The most interesting aspect about this unused model is that there is a keyhole embedded in the lower of the two circles:
Change of design for the metal door in the basement: final version (top) and unused model (bottom)

It seems reasonable for Iwao to have locked this door to protect its valuable contents. Perhaps the lock was removed from the final version when making the decision to store the sword in a locked box rather than on the rack. This would improve playability by avoiding a repetition of a "find a key for the lock" type of puzzle for the player.

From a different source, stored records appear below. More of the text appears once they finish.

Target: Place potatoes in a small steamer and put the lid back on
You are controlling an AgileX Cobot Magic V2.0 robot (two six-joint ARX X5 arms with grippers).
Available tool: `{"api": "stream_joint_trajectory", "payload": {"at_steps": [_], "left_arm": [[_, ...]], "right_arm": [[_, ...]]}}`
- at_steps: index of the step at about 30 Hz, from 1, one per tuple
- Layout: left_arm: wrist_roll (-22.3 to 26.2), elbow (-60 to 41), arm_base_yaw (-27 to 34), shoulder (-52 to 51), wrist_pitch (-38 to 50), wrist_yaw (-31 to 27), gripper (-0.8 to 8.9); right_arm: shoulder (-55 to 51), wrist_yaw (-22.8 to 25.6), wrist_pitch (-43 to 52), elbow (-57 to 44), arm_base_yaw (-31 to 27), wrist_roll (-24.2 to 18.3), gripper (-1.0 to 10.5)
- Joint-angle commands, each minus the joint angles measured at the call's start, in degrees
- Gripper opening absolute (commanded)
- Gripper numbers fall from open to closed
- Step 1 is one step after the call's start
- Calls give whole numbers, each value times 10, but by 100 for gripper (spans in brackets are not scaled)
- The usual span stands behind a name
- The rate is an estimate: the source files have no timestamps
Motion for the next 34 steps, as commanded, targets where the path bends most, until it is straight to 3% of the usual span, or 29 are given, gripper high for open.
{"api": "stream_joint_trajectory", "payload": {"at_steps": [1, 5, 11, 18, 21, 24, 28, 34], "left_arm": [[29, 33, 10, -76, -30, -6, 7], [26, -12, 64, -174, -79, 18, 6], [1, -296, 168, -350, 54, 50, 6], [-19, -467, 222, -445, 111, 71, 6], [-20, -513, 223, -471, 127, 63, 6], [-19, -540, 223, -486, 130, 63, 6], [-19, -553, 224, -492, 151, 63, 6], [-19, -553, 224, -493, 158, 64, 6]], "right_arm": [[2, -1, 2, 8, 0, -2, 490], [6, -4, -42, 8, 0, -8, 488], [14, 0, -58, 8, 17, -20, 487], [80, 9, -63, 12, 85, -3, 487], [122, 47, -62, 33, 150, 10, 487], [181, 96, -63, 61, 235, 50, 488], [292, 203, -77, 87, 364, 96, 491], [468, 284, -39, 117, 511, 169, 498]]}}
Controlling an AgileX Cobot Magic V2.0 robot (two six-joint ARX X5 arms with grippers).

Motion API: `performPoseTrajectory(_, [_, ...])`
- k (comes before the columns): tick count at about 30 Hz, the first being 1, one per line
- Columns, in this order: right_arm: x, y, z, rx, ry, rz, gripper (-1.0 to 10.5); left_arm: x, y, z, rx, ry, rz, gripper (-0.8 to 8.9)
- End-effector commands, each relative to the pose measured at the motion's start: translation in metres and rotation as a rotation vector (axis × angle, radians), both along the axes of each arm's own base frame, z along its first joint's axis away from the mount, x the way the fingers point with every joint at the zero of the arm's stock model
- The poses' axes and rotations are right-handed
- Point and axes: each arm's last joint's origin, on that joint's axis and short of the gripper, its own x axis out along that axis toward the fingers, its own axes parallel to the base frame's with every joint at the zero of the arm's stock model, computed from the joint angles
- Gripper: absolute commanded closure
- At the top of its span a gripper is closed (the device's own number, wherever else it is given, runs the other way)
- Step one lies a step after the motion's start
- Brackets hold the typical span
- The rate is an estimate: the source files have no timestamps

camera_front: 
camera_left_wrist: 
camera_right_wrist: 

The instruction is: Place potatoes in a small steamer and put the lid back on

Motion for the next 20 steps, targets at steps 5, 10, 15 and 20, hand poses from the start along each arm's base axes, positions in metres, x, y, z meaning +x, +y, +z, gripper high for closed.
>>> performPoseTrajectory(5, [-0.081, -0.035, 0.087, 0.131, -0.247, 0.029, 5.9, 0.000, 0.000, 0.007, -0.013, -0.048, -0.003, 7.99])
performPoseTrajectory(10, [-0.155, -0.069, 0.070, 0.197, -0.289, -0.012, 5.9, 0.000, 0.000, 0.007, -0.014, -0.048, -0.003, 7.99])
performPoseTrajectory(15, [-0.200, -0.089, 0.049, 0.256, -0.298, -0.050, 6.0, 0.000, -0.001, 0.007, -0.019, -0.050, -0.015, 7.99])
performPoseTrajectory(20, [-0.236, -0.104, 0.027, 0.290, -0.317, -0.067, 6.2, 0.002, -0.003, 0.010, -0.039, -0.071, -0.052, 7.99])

Which key might have fitted this lock? There is an unused key model among the What's Shenmue files that seems a possible candidate for the shape of the keyhole:

Unused key model on the What's Shenmue demo disc

Final Comment

There are a number of clues and pieces of evidence left behind in the files that present a compelling case for an earlier design where Ryo had to combine the Hazuki handguard with the sword in order to unlock the secret door and gain access to the basement. These include:
  • The Hazuki family crest in the shape of the handguard design, marked on the side of the sword box and scabbard.
  • Various unused models of swords found in the game files, both with and without the handguard fitted
  • An unused model of a sword rack, holding a sword fitted with the Hazuki handguard - perhaps the sword's original location before it was decided to lock it inside a box?
  • An alternative version of the dojo wall-opening mechanism that only accepts the handguard and sword combined together
This hopefully helps to paint a clearer picture of the development background behind the handguard not fitting the sword in the game. Leave any thoughts and comments below!

Side note: BlueMue explains in his blog post that Ryo's effort to slide on the handguard as portrayed in the game is not the correct method - the developers made sure Ryo was never going to be successful in fitting the handguard on.